### Instructions to follow
Copy out the lines of the records below, and only those lines, from the one with "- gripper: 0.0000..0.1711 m" through the one with "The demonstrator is", exactly as they appear.
START Data excerpts
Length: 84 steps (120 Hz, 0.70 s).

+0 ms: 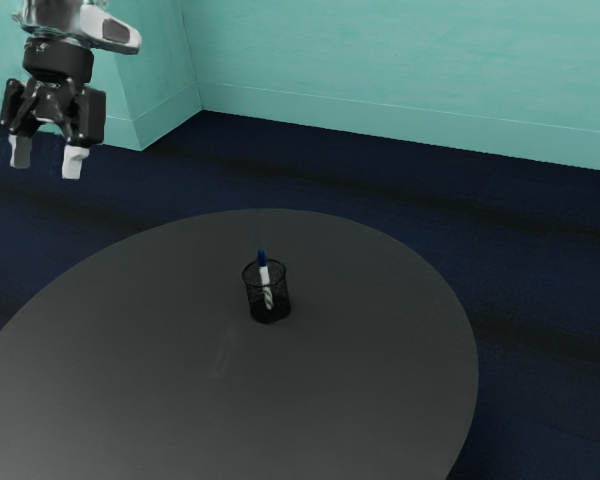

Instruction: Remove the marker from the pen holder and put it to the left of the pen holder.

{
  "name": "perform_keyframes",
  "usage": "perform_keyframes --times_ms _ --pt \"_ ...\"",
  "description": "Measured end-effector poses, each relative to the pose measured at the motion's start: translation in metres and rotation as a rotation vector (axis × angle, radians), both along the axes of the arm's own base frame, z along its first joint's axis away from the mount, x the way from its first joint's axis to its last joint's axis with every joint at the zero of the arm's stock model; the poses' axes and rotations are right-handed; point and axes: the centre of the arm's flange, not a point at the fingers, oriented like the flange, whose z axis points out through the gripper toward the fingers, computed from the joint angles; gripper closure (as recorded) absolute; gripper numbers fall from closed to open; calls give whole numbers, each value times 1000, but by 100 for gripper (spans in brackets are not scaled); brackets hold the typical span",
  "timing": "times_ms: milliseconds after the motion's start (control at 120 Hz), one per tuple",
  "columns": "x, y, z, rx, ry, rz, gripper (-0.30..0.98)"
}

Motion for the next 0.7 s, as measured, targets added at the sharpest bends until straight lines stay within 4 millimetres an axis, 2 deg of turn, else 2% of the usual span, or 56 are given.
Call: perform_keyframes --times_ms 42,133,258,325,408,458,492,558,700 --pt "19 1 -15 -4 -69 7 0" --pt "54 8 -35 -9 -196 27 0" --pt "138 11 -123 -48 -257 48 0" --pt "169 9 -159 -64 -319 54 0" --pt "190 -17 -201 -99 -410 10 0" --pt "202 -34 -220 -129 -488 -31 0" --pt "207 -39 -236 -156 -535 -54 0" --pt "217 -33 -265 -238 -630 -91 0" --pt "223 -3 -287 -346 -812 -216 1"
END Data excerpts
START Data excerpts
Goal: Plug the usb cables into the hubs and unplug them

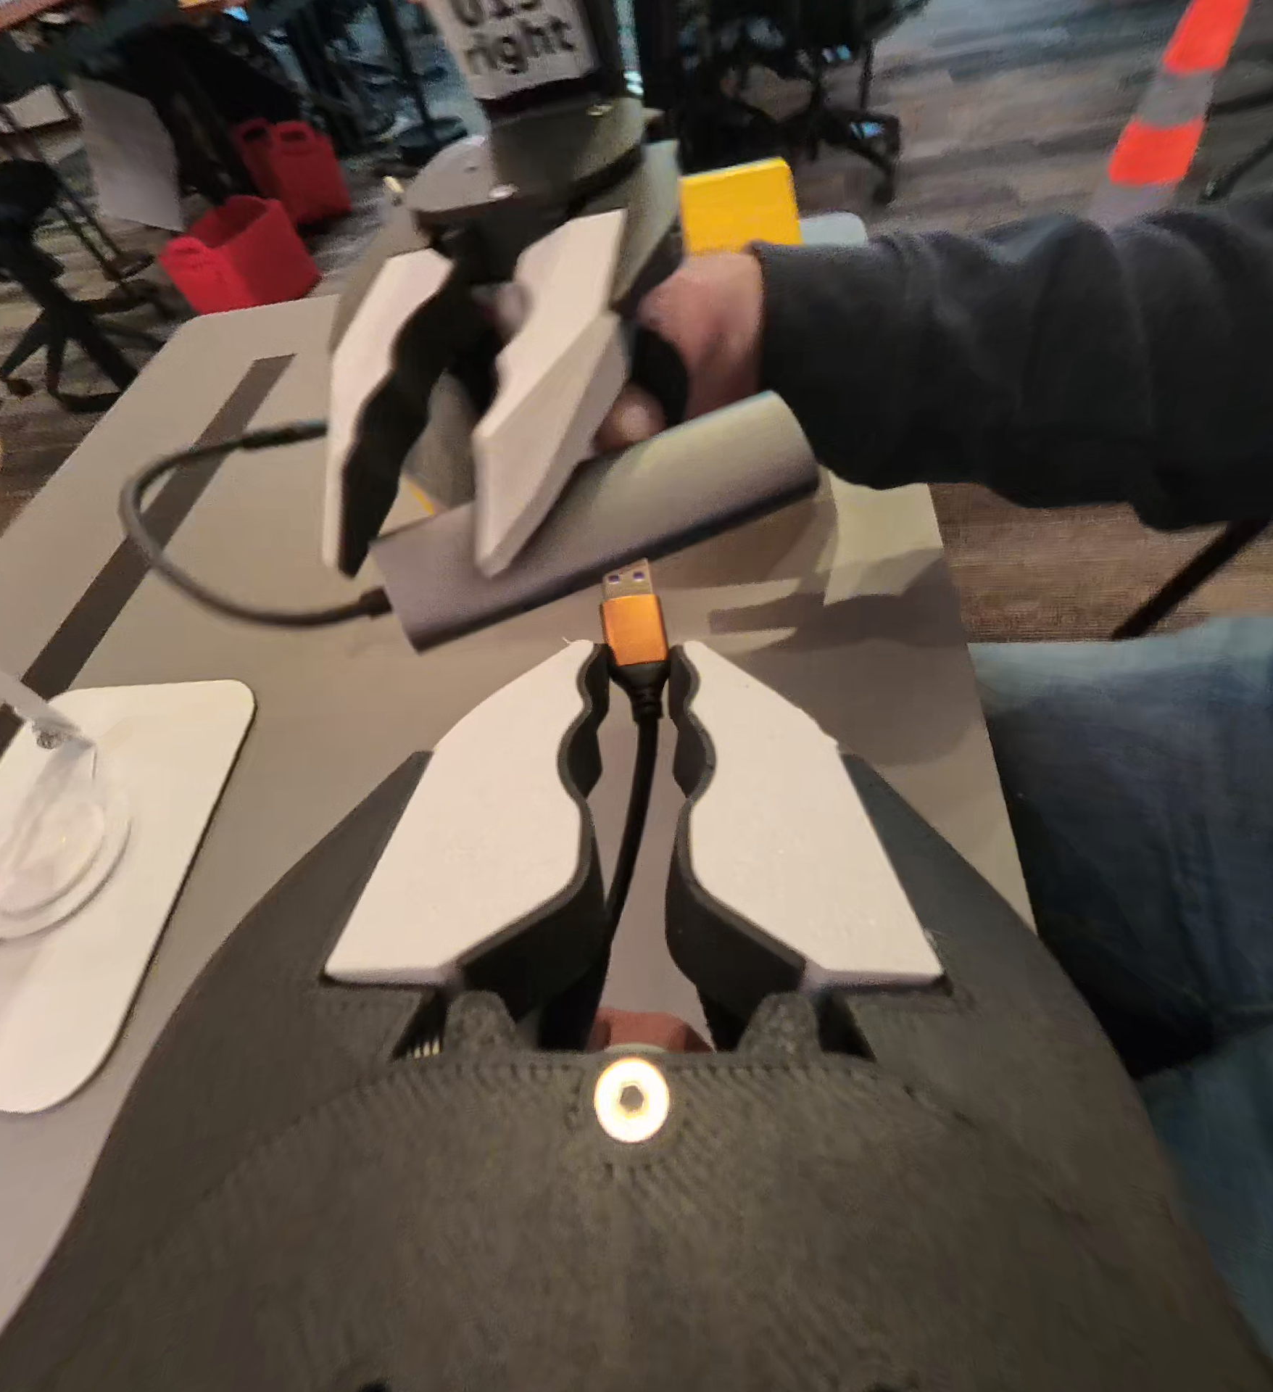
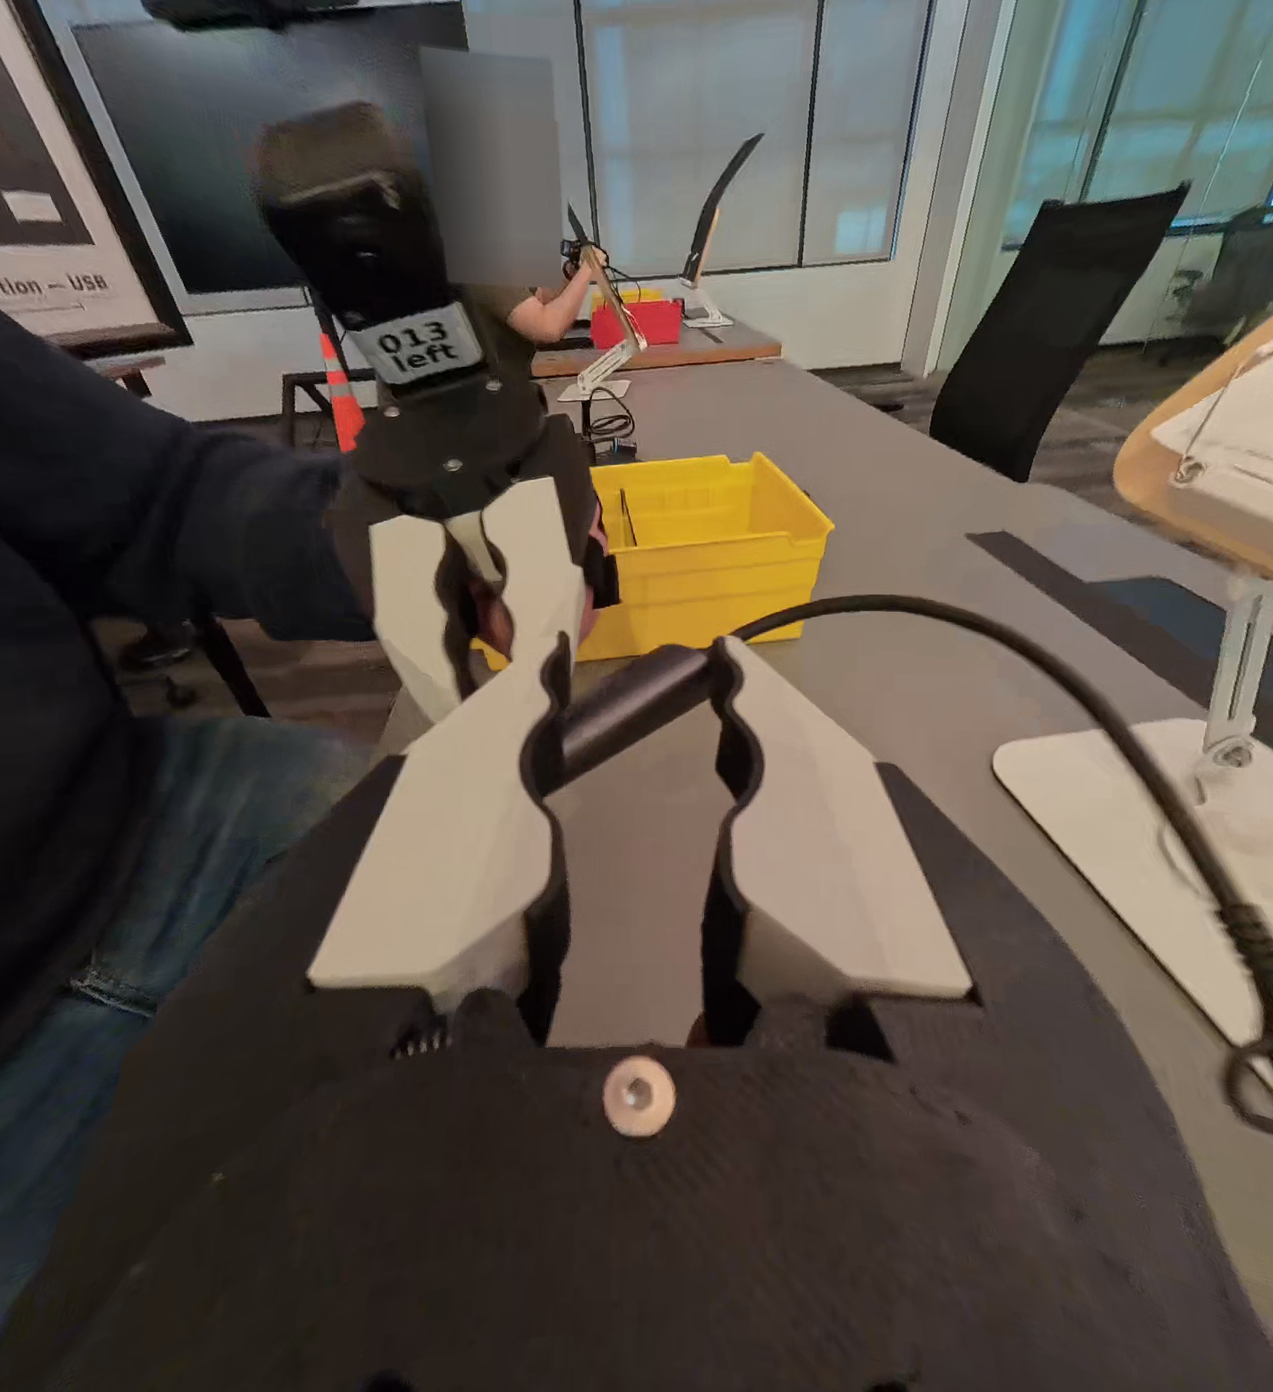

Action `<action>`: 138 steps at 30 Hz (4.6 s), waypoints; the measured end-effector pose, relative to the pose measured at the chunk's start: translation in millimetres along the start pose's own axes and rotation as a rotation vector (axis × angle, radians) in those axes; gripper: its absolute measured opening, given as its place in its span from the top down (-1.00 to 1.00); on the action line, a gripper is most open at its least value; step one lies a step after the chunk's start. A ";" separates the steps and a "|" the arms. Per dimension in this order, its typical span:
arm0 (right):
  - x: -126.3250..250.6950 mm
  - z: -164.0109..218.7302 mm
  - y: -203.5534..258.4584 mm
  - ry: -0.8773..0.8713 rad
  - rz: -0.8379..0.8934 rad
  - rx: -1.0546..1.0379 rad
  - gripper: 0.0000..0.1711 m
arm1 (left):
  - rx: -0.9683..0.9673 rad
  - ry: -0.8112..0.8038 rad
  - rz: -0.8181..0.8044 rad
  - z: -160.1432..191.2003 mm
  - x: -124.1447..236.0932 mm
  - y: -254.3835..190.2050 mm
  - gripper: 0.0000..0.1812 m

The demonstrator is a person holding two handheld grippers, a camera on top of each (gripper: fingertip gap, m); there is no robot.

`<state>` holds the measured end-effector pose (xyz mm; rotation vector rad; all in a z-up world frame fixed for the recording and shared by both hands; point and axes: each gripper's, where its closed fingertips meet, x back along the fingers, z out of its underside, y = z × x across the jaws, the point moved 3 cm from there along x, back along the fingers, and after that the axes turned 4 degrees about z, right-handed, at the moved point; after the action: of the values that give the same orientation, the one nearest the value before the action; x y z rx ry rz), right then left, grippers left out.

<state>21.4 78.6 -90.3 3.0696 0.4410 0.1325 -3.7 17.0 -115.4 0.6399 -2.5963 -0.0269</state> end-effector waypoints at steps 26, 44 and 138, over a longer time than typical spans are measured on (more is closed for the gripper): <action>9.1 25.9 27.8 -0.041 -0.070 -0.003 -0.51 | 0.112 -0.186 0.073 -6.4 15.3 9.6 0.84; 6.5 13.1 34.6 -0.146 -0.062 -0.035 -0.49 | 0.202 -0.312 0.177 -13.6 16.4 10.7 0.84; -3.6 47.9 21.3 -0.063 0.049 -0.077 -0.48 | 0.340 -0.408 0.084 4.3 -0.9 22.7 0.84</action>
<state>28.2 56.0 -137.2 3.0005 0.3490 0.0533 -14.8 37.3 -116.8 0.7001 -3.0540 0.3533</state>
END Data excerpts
### Your response
  - gripper: 0.0000..0.1711 m
arm1 (left):
  - rx: -0.9683..0.9673 rad
  - ry: -0.8112..0.8038 rad
  - rz: -0.8181..0.8044 rad
  - z: -160.1432..191.2003 mm
  - x: -124.1447..236.0932 mm
  - y: -254.3835..190.2050 mm
  - gripper: 0.0000..0.1812 m

The demonstrator is a person holding two handheld grippers, a camera on top of each (gripper: fingertip gap, m); there is no robot.

The exercise requires no further work.